Nesse contexto, o grande desafio para as universidades é demonstrar o oposto, ou seja, a possibilidade de genuinamente encontrar e construir com os outros. O chamado para as universidades é apresentar argumentos e comportamentos que permitam diálogos difíceis, abordem diferenças e promovam convergências que abram caminho para a criação das condições necessárias para impulsionar transformações voltadas para o bem comum, com um horizonte de futuro compartilhado.
Uma característica das sociedades democráticas é a sua pluralidade: na democracia, coexistem diferentes ideias políticas e formas de interpretar o mundo, crenças espirituais e religiosas, raças e culturas. A democracia é uma forma de lidar com diferenças, muitas vezes profundas e irreconciliáveis, sem recorrer à violência.
O fortalecimento da cultura democrática e de suas instituições é impulsionado pela busca do bem comum e por uma visão de futuro. Consenso e dissenso são mediados pelo diálogo, pela compreensão do outro e por uma perspectiva ampla que nos dá perspectiva sobre as necessidades, argumentos e posições, e que também nos ajuda a compreender melhor os tempos, as circunstâncias e os interesses daqueles que chamamos de "o outro". Um ethos democrático também se baseia no respeito à vida, aos direitos humanos e à transformação não violenta de conflitos.

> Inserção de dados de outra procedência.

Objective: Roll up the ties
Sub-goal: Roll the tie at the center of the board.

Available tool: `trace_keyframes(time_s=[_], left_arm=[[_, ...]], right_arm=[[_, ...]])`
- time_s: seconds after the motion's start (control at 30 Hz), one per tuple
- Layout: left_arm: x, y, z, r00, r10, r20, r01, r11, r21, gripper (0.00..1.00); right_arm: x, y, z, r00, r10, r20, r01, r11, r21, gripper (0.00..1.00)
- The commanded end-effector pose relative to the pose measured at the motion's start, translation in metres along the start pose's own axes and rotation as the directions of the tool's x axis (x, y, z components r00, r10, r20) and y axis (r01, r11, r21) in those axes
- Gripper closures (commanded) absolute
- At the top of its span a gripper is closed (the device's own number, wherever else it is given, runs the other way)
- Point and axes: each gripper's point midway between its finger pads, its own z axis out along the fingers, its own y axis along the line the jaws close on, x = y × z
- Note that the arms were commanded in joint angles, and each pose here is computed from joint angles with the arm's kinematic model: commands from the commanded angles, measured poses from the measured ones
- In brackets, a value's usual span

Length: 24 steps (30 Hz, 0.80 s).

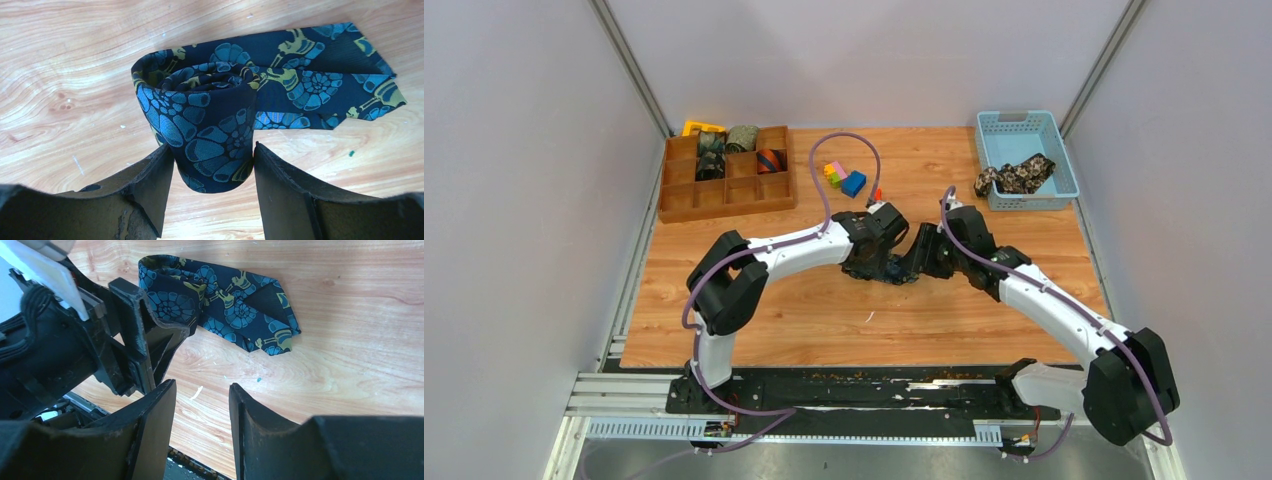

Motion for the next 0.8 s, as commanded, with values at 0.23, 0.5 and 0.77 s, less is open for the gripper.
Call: trace_keyframes(time_s=[0.23,0.5,0.77], left_arm=[[-0.047,-0.013,-0.051,0.984,-0.083,0.160,0.064,0.991,0.121,0.33],[-0.052,0.030,-0.065,0.970,-0.127,0.206,0.107,0.989,0.106,0.29],[-0.043,0.056,-0.066,0.968,-0.121,0.221,0.076,0.977,0.201,0.23]], right_arm=[[-0.010,0.013,0.008,1.000,0.014,0.011,-0.013,0.997,-0.073,0.55],[-0.019,0.046,0.026,0.999,-0.021,-0.036,0.013,0.975,-0.222,0.36],[-0.023,0.054,0.050,0.997,-0.002,-0.075,-0.016,0.972,-0.233,0.32]])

Miguel Uribe, senador do Centro DemocráticoFoto:Miguel Uribe Press
Os grandes desafios que o mundo, e também o nosso país, enfrentam são variados e complexos. Não podem ser resolvidos por líderes ou salvadores, mas exigem esforços intersetoriais de longo prazo, conhecimento interdisciplinar, participação, responsabilidade e comprometimento.
A universidade é, portanto, chamada a ser um ator fundamental em múltiplas dimensões. Suas contribuições para a solução desses desafios e a superação de um ambiente cada vez mais agressivo e polarizado devem ser um compromisso sustentado e prioritário. É nossa responsabilidade aprofundar e fortalecer nossa missão em um momento difícil, mutável e instável, dando centralidade e sentido à formação das gerações e apoiando seus projetos de vida. Elas devem compreender os horrores do passado e as cicatrizes da violência, fazer uso responsável e ético da informação e, acima de tudo, ser capazes de debate e ação democrática, reconhecendo o outro em sua dignidade humana e com quem podemos, para além das disputas e das diferenças, encontrar um caminho para a construção de um futuro melhor para todos.
A Universidade deve ser referência nesse processo, fomentando o conhecimento, a busca da verdade e a ação responsável.
Convido vocês, por meio de nossas conversas, debates e momentos de encontro e desacordo diários, a contribuir para a mitigação da polarização política, prevenindo o surgimento do autoritarismo, evitando a autorreferencialidade e fomentando atmosferas que influenciem positivamente a sociedade. A violência jamais será uma forma legítima de resolver divergências. Somente por meio da deliberação pacífica e fundamentada, do respeito mútuo e da construção coletiva do futuro poderemos garantir um país verdadeiramente justo, livre e democrático.